Apple lighting connector and adaptor question

This should be easy and simple to find online but it isn’t, so advice here is needed. I have an iPod classic, which uses a 30 pin dock. Recently my clock radio (1990 vintage) died and I’ve decided to replace it with one that has an iPod dock and, after a recent business trip, I decided to get an iHome radio based on the one in my hotel.

So now I’ve discovered the “lightning” connector and nothing out there has a 30 pin plug anymore. I would like to buy an adaptor that would let me connect a lightning male into a 30 pin female but all I can definitely and confidently find online are adaptors that do the reverse.

I have, however, found adaptors that accept micro-USB plugs and connect to 30 pin ports but I can’t find a clear answer as to whether a micro-USB is the same as a lightning.

Does the type of adaptor I need actually exist? I would greatly appreciate any information on this.

Here’s one

MicroUSB is not the same thing as Lightning.

The reason you see so many adaptors with MicroUSB/lighting/30-pin is that the EU requires cell phones to allow MicroUSB charging, which Apple does via an included adaptor in those markets.

MicroUSB looks like a squished “D” end-on, it fits in only one direction and is a “dumb” (electronically speaking) connector – it’s just wires and the connector.

Lightning is a reversible connector (like the new USB-C, it’s symmetrical and plugs in either direction), and requires a fair amount of electronics in the cable itself; it’s a “smart” connector (which is also why Lightning connectors/cables are somewhat more expensive than USB ones).

At a guess, even Apple will move to USB-C soon, and this stuff will all finally be standardized (they already have with the new MacBook) with a small, reversible connector.

Funny, I have the opposite problem: I have a clock radio with iPod dock that I like but my iPhone 6 doesn’t fit in it. I can still use it through the aux in, but that way the clock radio can’t tell the iPhone to start playing music when it’s time to get up. And I’m too cheap to buy the adapter.

There must have been tons of these old devices out there, I’d think you should be able to find one on Ebay. I don’t think there are any adapters because all of this is more complex than a simple cable and there are probably only very few people interested in such an adapter, so it’s not worth the effort to make one.

are you sure about that? I know Thunderbolt cables are active; wasn’t aware Lightning cables were too. I thought the device itself (iPhone/iPad) handled all of the multiplexing/mode switching.

Here’s what inside a Lightning connector.

Hi all,

Thanks for the info. I’ve partially caved and bought the iHome clock radio with the lightning connector and using the USB port with my iPod classic.
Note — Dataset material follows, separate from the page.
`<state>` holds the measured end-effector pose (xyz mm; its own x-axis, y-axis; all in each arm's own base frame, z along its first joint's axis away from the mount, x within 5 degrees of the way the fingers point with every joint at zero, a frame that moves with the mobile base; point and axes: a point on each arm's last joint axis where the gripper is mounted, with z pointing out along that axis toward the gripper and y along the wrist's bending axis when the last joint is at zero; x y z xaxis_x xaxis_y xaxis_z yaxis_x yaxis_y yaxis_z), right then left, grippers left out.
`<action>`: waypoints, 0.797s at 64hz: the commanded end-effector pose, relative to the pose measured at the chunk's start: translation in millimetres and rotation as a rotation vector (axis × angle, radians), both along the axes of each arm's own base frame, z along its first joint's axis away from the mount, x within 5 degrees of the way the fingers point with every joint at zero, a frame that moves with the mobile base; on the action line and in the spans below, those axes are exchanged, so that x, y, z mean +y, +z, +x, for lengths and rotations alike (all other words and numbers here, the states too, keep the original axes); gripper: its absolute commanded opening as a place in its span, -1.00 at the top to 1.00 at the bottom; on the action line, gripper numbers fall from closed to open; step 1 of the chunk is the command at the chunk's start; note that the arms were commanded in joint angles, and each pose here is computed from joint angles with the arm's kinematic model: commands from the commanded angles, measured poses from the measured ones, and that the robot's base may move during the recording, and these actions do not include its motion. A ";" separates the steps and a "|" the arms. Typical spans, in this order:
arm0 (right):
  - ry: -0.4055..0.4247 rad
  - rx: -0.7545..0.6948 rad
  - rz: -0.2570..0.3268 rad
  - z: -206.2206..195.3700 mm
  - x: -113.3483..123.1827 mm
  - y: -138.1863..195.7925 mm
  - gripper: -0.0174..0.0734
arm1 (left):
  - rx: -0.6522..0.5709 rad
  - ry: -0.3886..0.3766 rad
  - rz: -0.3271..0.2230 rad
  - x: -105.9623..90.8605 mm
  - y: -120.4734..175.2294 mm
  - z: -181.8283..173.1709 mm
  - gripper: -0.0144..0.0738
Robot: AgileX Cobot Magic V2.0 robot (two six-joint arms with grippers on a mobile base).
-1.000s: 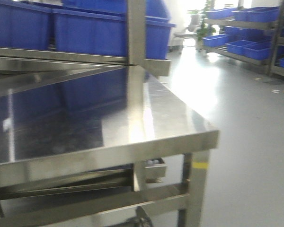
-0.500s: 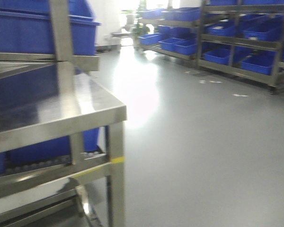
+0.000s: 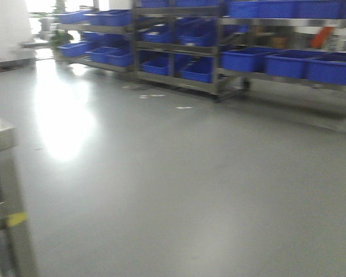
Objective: Pick and sort blue part to right shelf
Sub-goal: 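Drive the base away from the table, holding both bottles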
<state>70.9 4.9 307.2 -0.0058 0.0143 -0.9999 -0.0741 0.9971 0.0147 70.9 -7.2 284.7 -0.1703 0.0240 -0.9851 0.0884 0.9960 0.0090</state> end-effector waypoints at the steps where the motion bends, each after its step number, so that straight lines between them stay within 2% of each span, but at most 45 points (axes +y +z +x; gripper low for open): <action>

I know full well that I’ll have to replace the iPod in the next few years (I assume) but when that happens I presume that lightning connectors will be obsolete and superceded:mad:

There are rumours that Apple will soon drop the iPod.

Sales, thanks to the iPhone, allegedly have dropped precipitously, and Apple last updated the iPod Touch a couple or three years ago.

The most recent iPod uses the long obsolete iOS A5 processor. The current processor in the iPad and iPhone is the A8, with the A9 under development.

I have an iPod 2 Touch (I use it only in the car for music). It’s so old it uses a processor that precedes all the A’s. It runs iOS 4.2.1 and can’t be updated.

I’ll have to decide after Apple’s next dog and pony show in June whether to buy a new one even if the company doesn’t announce an update; no processor update probably will mean the iPod’s imminent death, and I have no need for an expensive smart phone just to play music.

Of course I’d be stuck with the outmoded 30-pin charger wire that plugs into the car’s power outlets (cigarette lighters). Apparently the adapter that Apple flogs costs as much as a new wire.